Muhney, who lectured an audience of CIOs on CRM failure in Auckland earlier this month, says poor system design is another obstacle to CRM success.
But the inability of IT managers to put themselves in the shoes of sales staff is the main reason CRM systems usually don’t deliver, he says.
“Salespeople are from Venus and IT isn’t even in the same galaxy,” says Muhney, who quotes a figure from market researcher Gartner of a 65% CRM project failure rate.
Typically, organisations embark on a CRM project lacking a CRM strategy and with no plan to create one, he says.
“CRM is a strategic decision, not an IT project,” says Muhney. Without an overarching strategy, projects run into the barrier of a company culture at odds with the processes that CRM seeks to impose.
“It becomes an issue for sales staff of ‘Do you want to me sell or do you want me to understand technology?’.”
The starting point of a successful CRM implementation is to demonstrate to the intended system users the benefits they’ll get from it. The next feature of CRM systems that work is user-friendliness, he says.
Muhney warns against the “800-pound gorilla” approach to building a CRM system, giving users an overwhelming level of functionality, which he likens to drinking water from a firehose.

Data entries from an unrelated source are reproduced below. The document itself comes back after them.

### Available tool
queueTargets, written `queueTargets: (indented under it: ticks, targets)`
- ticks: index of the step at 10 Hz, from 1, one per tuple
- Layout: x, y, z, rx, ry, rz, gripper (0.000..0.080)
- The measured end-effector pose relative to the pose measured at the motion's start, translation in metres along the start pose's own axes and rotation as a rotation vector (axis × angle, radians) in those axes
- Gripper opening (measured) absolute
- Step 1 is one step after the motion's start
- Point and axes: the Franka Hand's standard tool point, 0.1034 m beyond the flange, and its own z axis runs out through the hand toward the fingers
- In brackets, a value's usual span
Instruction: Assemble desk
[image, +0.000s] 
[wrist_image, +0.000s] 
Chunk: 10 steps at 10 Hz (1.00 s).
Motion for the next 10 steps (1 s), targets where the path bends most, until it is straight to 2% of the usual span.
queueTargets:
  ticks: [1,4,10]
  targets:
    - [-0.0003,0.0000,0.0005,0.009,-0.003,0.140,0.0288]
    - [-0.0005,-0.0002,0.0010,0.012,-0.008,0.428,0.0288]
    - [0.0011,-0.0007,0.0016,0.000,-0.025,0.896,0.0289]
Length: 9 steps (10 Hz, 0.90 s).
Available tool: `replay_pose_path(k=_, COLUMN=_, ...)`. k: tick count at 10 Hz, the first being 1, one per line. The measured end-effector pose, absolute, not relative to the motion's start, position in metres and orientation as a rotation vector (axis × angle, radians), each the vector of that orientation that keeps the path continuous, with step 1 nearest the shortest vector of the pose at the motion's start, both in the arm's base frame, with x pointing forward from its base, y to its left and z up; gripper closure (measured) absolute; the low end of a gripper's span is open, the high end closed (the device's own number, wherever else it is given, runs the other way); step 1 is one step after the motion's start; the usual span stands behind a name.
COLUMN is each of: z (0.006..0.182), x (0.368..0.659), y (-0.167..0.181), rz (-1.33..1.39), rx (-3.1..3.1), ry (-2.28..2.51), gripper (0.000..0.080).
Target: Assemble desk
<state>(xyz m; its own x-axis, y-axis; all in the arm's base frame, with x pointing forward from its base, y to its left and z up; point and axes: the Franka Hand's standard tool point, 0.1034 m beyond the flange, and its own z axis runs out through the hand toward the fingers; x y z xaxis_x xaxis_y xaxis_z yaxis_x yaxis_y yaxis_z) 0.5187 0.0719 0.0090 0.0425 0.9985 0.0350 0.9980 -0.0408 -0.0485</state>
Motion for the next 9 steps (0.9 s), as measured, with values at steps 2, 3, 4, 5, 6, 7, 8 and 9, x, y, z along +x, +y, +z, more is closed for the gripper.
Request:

When Muhney asked his audience how many had embarked on CRM projects, just a handful of the 40 or so in the room had, although several were planning to.
The information chief at auctioneer Turners & Growers, Keith Jesson, was one who could report having done so. Jesson’s experience confirmed Muhney’s characterisation of CRM implementations as fraught with difficulty.
“Training was the issue,” says Jesson, in explaining that Turners & Growers’ project had “not worked that well”.